◆ **DATA**:
■ ■ ■ ■ ■

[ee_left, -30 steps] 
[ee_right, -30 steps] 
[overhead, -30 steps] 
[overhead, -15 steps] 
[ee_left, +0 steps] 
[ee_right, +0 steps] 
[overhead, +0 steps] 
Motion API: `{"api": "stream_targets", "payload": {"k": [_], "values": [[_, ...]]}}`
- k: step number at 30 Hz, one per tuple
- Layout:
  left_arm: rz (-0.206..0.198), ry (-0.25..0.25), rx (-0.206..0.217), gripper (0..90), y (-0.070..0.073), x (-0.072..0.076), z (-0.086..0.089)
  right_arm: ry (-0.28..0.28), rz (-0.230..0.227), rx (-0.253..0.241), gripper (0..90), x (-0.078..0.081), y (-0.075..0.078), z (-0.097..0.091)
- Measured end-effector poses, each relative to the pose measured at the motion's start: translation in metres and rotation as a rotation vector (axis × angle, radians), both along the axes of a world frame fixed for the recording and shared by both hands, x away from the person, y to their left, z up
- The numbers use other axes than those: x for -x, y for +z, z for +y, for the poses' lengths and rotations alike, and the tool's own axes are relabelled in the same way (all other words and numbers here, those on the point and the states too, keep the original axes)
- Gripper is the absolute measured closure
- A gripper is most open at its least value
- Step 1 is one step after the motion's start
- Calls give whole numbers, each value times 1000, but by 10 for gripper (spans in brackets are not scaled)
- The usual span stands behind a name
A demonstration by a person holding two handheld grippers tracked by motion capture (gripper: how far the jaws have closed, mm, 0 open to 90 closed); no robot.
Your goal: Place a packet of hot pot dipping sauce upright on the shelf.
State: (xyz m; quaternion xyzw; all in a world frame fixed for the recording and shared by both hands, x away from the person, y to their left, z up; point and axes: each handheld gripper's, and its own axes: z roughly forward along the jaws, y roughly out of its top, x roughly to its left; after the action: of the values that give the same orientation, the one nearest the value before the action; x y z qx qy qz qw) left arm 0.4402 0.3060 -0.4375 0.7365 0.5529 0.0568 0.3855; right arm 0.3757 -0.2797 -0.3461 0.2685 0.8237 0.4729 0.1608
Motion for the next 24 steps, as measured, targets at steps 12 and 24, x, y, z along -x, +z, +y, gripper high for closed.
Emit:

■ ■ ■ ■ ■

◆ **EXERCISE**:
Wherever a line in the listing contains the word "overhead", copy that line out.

◆ **ANSWER SECTION**:
[overhead, -30 steps] 
[overhead, -15 steps] 
[overhead, +0 steps] 

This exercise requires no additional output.